António Damásio, no seu livro “O Erro de Descartes”, expõe de forma clara a forma como nós, enquanto seres humanos, estamos programados para avaliar e julgar tudo, situações, objectos, animais e outros seres humanos, e fazê-lo constantemente e com rapidez. É impossível e desprovido de racionalidade querermos mudar essa característica essencial, primordial, da nossa espécie. Podemos tentar melhorá-la, ajustá-la, mas não reduzi-la a zero. Iremos sempre avaliar, julgar e depois escolher, baseados nessa avaliação e julgamento.

Devemos procurar que as escolhas sejam feitas de acordo com as capacidades e características de cada um, enquanto pessoa e ser humano, e o cargo ou função para o qual vai ser seleccionado. E pode haver situações em que é lícito que o sexo, a religião ou a origem cultural ou geográfica sejam características a ter em conta e a influenciarem essa escolha. O que é importante é que sejam evitadas ou impedidas escolhas baseadas em algo que nada tem a ver com a função ou o cargo. Porque isso sim é discriminação.

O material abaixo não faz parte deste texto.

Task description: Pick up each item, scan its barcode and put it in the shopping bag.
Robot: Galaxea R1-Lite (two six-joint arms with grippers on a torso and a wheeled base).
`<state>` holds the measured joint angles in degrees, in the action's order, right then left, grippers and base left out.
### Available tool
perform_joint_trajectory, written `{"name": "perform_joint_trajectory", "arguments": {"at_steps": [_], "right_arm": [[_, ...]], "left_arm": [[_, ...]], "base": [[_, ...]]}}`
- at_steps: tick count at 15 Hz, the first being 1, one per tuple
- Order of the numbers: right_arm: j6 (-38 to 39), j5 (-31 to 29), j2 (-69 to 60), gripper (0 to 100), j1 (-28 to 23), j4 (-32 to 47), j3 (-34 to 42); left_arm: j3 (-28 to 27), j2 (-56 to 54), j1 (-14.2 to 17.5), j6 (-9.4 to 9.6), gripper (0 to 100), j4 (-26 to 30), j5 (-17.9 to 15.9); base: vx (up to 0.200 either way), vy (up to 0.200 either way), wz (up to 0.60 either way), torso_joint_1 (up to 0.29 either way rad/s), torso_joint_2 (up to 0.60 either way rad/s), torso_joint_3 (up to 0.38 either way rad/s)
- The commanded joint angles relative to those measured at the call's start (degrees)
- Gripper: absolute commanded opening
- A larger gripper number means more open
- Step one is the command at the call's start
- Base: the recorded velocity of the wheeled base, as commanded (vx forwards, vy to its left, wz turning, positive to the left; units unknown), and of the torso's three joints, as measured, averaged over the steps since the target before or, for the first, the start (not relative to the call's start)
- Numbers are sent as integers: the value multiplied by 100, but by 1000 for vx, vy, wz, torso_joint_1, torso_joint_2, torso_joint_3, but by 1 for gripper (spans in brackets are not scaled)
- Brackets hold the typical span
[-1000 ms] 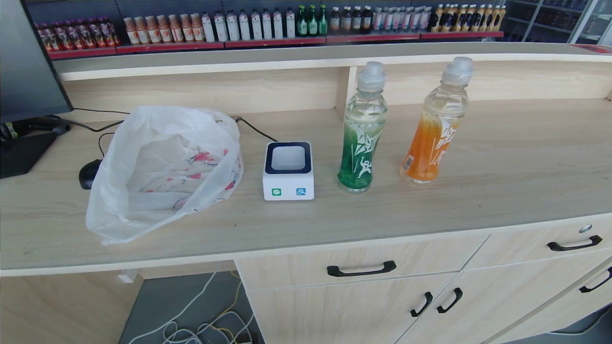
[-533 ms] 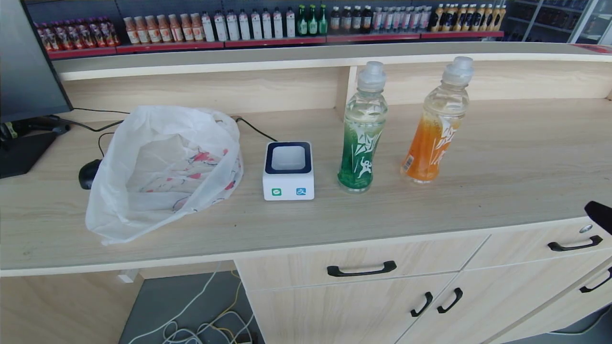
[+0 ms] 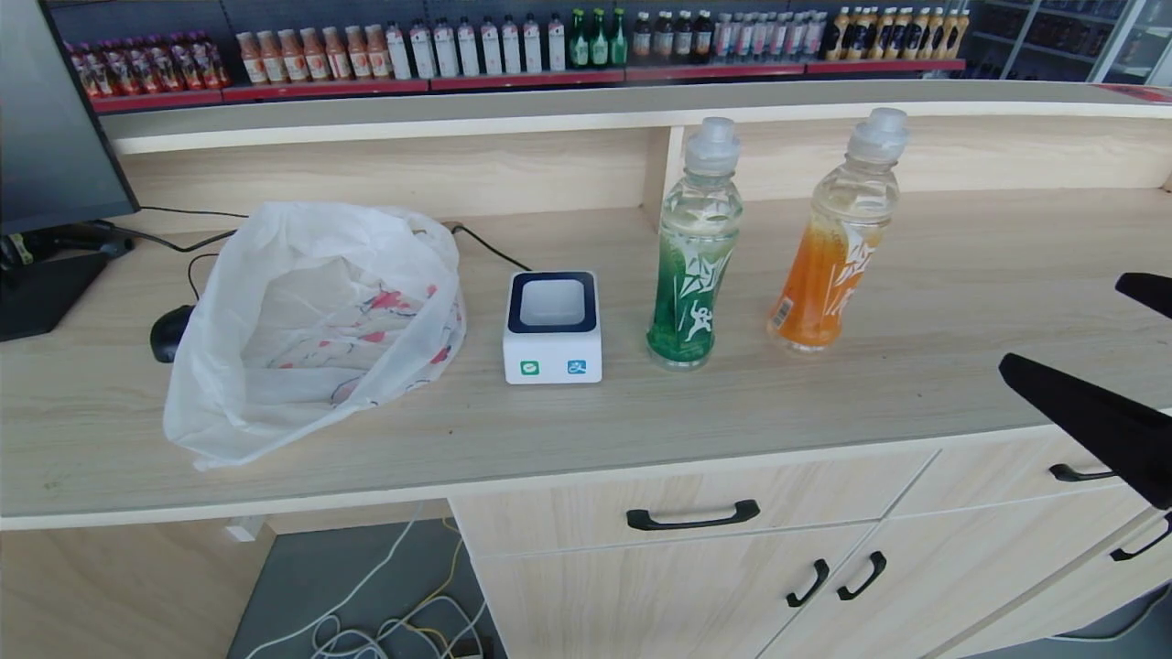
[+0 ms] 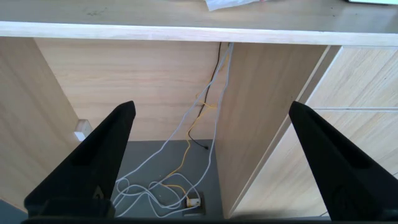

E é por essa razão que foi considerado ser discriminação a selecção de alunos para uma universidade  americana baseada na cor da pele ou na origem geográfica ou étnica, permitindo notas de acesso mais baixas aos de ascendência africana, e obrigando a notas mais elevadas aos de ascendência europeia e ainda mais elevadas aos de origem asiática.

Escolha ou discriminação? Que cada um de nós pense cuidadosamente por si mesmo.